過去問解説(運営管理)_2019年(令和元年) 第20問

難易度・正答率・重要度

  • 難易度:★★☆☆☆(TPMの基本理解)
  • 正答率:★★★☆☆(用語と構成要素の理解)
  • 重要度:★★★☆☆(保全活動と全員参加)

問題文

TPMに関する記述として、最も適切なものの組み合わせを下記の解答群から選べ。

a
製品のライフサイクル全体を対象とし、災害ロス・不良ロス・故障ロス等あらゆるロスを未然に防止するしくみを構築する。
b
設備効率化を阻害している7大ロスを時間的ロスの面から検討し、設備の使用率の度合いを表した指標が設備総合効率である。
c
経営トップから現場の作業員まで全員参加の重複小集団活動を行うことが特徴で、職制にとらわれない自主的なサークル活動である。
d
ロスを発生させないために行う活動の1つが計画保全活動で、設備が停止した場合の損失影響度を複数の角度から設備評価基準に基づいて評価し、最適保全方式を決める。

〔解答群〕

aとb
aとc
aとd
bとc
bとd

出典: 中小企業診断協会|2019年度 第1次試験問題|運営管理(PDF)

解答

  • 正解:オ(bとd)

解説

  • a:×
    製品のライフサイクル全体を対象とするのはTQM(総合的品質管理)であり、TPM(Total Productive Maintenance)の範囲を超えている。TPMは主に設備保全に焦点を当てる。
  • b:〇
    TPMでは設備効率化を阻害する「7大ロス」を分析し、設備の使用効率を示す指標として「設備総合効率(OEE)」を用いる。

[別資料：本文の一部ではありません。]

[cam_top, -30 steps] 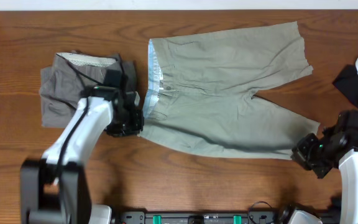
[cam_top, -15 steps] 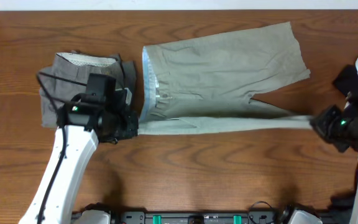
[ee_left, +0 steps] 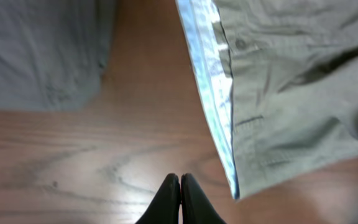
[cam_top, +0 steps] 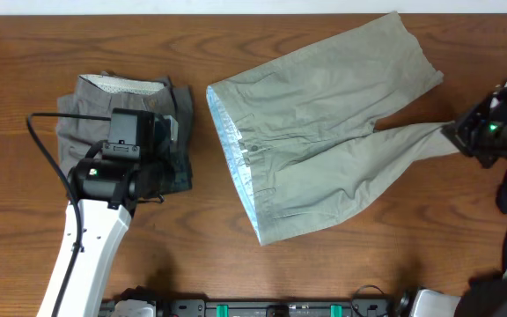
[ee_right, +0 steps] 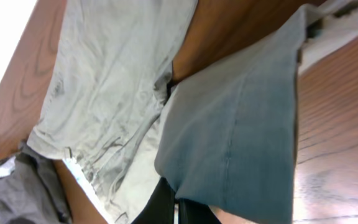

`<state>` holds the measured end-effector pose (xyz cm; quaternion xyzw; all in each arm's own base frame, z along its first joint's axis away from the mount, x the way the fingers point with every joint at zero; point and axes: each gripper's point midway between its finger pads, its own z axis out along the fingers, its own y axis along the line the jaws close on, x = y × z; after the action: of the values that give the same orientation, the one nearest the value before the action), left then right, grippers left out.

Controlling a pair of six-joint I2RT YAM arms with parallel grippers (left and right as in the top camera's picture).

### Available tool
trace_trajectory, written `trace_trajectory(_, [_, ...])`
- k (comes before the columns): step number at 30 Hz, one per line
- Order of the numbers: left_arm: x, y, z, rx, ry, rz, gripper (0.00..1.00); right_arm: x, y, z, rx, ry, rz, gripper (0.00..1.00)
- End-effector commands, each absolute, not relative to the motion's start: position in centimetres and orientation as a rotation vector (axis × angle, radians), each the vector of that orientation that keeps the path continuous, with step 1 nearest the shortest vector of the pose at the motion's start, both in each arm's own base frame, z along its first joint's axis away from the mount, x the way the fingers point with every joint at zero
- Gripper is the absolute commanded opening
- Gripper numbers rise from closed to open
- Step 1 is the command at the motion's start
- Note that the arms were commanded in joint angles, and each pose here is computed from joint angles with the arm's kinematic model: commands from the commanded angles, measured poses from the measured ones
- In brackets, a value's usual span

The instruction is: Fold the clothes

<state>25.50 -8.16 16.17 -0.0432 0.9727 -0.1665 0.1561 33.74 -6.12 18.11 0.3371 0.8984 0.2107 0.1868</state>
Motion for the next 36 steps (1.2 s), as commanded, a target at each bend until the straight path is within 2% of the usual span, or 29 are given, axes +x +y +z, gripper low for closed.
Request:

記述は正しい。
  • c:×
    TPMでは全員参加が重要であるが、「重複小集団活動」や「職制にとらわれない自主的サークル活動」はQCサークルの特徴であり、TPMの説明としては不適切である。
  • d:〇
    計画保全活動はTPMの柱の1つであり、設備停止による損失を防ぐために、設備評価基準に基づいて最適な保全方式を選定する。記述は正しい。

学習のポイント

  • TPMは「全員参加の保全活動」によって設備の効率と信頼性を高めることを目的とする。
  • 7大ロス(故障、段取り、空転、立ち上げ、速度低下、不良、測定・調整)を削減することが中心である。
  • TPMの柱には「自主保全」「計画保全」「教育訓練」「品質保全」「安全・環境」「事務所TPM」などがある。